For each of these tragedies, we regroup, review, adjust our presence and our movements as required and then get on with the work. This is not heroism, it is stoic resilience and humanity, matched with experience and professionalism.

These attacks devastate and destroy the lives of countless innocent, ordinary people. And when parties go to war it is the poor and marginalised who suffer most, those vulnerable groups who had no part in any decision to go to war, but who stand to lose everything, including their lives. Those are the people Concern Worldwide works with, helping them survive the conflict and to then rebuild their lives. That is why we are there and why the work is so essential.

The power of compassion

Sérgio de Mello was once described as “a cross between James Bond and Bobby Kennedy´”. I knew Sergio. We crossed paths many times in Rwanda, Kosovo and Cambodia. He was a charismatic, committed professional trying to get the job done in often very difficult circumstances, just like Dr. Du’ale Mohammed Adam and Valerie Plaice.World Humanitarian Day gives us a chance to pause and remember those who have died. Their commitment and the continued commitment of aid workers around the world to work in the most desperate of circumstances is a testament to the power of compassion and a reminder of our shared humanity in these fraught times.

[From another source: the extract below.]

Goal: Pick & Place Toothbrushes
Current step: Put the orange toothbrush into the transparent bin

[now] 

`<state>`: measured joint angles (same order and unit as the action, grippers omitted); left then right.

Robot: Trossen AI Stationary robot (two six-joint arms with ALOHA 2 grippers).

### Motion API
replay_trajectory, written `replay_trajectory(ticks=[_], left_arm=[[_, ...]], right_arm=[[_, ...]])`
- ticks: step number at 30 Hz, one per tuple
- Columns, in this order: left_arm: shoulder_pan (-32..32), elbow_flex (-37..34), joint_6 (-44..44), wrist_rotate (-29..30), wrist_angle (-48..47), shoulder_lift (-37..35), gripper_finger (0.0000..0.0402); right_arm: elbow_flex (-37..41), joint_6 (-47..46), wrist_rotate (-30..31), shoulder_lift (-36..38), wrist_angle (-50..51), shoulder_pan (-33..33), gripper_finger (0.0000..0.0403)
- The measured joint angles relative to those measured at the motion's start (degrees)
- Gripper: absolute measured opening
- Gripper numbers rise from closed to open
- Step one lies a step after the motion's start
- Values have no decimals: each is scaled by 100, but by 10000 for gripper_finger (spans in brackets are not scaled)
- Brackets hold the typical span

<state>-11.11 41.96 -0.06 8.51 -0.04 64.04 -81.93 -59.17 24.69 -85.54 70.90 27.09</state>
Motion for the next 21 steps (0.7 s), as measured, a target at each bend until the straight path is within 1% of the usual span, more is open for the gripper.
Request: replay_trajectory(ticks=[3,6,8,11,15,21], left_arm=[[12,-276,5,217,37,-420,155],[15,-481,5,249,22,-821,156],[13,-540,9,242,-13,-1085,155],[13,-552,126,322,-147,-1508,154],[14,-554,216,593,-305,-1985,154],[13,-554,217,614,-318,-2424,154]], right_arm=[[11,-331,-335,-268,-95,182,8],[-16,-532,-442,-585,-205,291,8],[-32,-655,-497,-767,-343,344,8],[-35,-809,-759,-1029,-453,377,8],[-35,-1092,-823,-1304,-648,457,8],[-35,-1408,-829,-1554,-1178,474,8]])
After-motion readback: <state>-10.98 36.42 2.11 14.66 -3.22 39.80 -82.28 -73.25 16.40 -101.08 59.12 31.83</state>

But remembrance alone is not enough. Aid workers continue every day to operate in some of the most difficult and inhumane situations in the world. They deserve assurance to the greatest extent possible that they will not become targets.

Appropriately, the slogan for this year’s World Humanitarian Day is #NotATarget – a reminder of the need to address the high level of violence against aid workers.

Concern Worldwide welcomes the decision of the UN to spotlight this need and we hope that this campaign will be the start of a stronger, more grounded diplomatic and political push to hold the perpetrators of these attacks to account and more broadly to revive respect for protection of all civilians in conflict. After a year of attacks on medical facilities and on aid convoys, the urgent need for such a drive could scarcely be more evident.